▶ What this task involves
The whole listing is to be returned exactly.
START Records shown
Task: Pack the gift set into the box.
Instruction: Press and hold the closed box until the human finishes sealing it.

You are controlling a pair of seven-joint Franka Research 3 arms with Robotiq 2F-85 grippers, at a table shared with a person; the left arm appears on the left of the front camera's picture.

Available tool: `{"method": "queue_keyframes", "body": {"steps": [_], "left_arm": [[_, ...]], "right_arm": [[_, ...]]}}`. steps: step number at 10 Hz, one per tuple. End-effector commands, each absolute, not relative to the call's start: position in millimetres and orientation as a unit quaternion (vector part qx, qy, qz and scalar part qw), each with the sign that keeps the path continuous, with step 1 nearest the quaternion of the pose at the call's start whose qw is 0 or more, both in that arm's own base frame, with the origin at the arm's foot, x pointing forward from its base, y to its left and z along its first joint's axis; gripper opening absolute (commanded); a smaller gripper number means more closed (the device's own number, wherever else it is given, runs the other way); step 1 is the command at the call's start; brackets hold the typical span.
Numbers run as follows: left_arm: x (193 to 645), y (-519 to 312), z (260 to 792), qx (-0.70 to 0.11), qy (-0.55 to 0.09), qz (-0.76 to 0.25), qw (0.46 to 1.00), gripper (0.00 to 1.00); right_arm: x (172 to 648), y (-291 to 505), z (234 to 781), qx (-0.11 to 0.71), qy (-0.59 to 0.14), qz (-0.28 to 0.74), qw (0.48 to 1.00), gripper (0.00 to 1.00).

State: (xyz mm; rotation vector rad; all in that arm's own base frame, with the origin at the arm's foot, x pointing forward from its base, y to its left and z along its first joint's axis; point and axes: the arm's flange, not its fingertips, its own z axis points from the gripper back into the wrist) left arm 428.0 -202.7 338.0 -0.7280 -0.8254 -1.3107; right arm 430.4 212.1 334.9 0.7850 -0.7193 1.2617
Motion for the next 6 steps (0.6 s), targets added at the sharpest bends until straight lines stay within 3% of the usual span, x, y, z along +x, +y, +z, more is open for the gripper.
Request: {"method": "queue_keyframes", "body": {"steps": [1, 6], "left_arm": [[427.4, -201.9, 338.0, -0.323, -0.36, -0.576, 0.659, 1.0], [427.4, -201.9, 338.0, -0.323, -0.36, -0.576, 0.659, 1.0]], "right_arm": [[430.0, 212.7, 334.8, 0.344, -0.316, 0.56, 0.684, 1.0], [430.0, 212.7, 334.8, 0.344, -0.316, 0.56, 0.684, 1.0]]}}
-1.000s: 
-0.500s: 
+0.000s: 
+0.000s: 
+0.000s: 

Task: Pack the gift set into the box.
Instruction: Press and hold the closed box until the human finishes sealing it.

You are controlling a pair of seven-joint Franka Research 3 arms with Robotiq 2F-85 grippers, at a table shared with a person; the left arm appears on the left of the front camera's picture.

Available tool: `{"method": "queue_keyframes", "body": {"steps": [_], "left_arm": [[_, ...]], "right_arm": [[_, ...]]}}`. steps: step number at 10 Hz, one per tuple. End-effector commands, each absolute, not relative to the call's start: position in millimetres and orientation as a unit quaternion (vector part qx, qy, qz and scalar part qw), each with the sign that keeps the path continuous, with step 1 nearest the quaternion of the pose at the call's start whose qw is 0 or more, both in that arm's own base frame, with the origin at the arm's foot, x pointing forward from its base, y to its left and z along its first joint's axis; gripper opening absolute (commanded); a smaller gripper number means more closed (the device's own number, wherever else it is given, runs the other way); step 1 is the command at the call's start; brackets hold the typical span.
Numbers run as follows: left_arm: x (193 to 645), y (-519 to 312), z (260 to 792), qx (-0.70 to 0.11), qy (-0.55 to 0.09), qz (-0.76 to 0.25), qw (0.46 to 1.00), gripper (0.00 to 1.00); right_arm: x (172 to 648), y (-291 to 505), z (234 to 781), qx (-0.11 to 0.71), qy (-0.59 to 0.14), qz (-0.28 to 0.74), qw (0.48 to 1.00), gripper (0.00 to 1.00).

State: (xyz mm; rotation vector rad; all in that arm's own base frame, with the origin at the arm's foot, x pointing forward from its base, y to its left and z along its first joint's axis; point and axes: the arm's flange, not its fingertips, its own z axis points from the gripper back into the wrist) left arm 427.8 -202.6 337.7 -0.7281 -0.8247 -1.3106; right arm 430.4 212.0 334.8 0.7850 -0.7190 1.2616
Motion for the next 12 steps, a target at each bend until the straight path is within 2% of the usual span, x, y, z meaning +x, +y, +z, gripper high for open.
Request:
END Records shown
▶ Task output
Task: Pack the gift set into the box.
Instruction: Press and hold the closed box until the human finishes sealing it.

You are controlling a pair of seven-joint Franka Research 3 arms with Robotiq 2F-85 grippers, at a table shared with a person; the left arm appears on the left of the front camera's picture.

Available tool: `{"method": "queue_keyframes", "body": {"steps": [_], "left_arm": [[_, ...]], "right_arm": [[_, ...]]}}`. steps: step number at 10 Hz, one per tuple. End-effector commands, each absolute, not relative to the call's start: position in millimetres and orientation as a unit quaternion (vector part qx, qy, qz and scalar part qw), each with the sign that keeps the path continuous, with step 1 nearest the quaternion of the pose at the call's start whose qw is 0 or more, both in that arm's own base frame, with the origin at the arm's foot, x pointing forward from its base, y to its left and z along its first joint's axis; gripper opening absolute (commanded); a smaller gripper number means more closed (the device's own number, wherever else it is given, runs the other way); step 1 is the command at the call's start; brackets hold the typical span.
Numbers run as follows: left_arm: x (193 to 645), y (-519 to 312), z (260 to 792), qx (-0.70 to 0.11), qy (-0.55 to 0.09), qz (-0.76 to 0.25), qw (0.46 to 1.00), gripper (0.00 to 1.00); right_arm: x (172 to 648), y (-291 to 505), z (234 to 781), qx (-0.11 to 0.71), qy (-0.59 to 0.14), qz (-0.28 to 0.74), qw (0.48 to 1.00), gripper (0.00 to 1.00).

State: (xyz mm; rotation vector rad; all in that arm's own base frame, with the origin at the arm's foot, x pointing forward from its base, y to its left and z along its first joint's axis; point and axes: the arm's flange, not its fingertips, its own z axis points from the gripper back into the wrist) left arm 428.0 -202.7 338.0 -0.7280 -0.8254 -1.3107; right arm 430.4 212.1 334.9 0.7850 -0.7193 1.2617
Motion for the next 6 steps (0.6 s), targets added at the sharpest bends until straight lines stay within 3% of the usual span, x, y, z along +x, +y, +z, more is open for the gripper.
Request: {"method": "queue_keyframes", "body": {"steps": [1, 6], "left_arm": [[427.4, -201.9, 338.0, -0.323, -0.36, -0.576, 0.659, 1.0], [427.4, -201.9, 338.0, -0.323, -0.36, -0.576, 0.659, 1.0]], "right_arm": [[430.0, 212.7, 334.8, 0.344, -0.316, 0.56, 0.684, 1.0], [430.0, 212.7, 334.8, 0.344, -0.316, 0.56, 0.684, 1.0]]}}
-1.000s: 
-0.500s: 
+0.000s: 
+0.000s: 
+0.000s: 

Task: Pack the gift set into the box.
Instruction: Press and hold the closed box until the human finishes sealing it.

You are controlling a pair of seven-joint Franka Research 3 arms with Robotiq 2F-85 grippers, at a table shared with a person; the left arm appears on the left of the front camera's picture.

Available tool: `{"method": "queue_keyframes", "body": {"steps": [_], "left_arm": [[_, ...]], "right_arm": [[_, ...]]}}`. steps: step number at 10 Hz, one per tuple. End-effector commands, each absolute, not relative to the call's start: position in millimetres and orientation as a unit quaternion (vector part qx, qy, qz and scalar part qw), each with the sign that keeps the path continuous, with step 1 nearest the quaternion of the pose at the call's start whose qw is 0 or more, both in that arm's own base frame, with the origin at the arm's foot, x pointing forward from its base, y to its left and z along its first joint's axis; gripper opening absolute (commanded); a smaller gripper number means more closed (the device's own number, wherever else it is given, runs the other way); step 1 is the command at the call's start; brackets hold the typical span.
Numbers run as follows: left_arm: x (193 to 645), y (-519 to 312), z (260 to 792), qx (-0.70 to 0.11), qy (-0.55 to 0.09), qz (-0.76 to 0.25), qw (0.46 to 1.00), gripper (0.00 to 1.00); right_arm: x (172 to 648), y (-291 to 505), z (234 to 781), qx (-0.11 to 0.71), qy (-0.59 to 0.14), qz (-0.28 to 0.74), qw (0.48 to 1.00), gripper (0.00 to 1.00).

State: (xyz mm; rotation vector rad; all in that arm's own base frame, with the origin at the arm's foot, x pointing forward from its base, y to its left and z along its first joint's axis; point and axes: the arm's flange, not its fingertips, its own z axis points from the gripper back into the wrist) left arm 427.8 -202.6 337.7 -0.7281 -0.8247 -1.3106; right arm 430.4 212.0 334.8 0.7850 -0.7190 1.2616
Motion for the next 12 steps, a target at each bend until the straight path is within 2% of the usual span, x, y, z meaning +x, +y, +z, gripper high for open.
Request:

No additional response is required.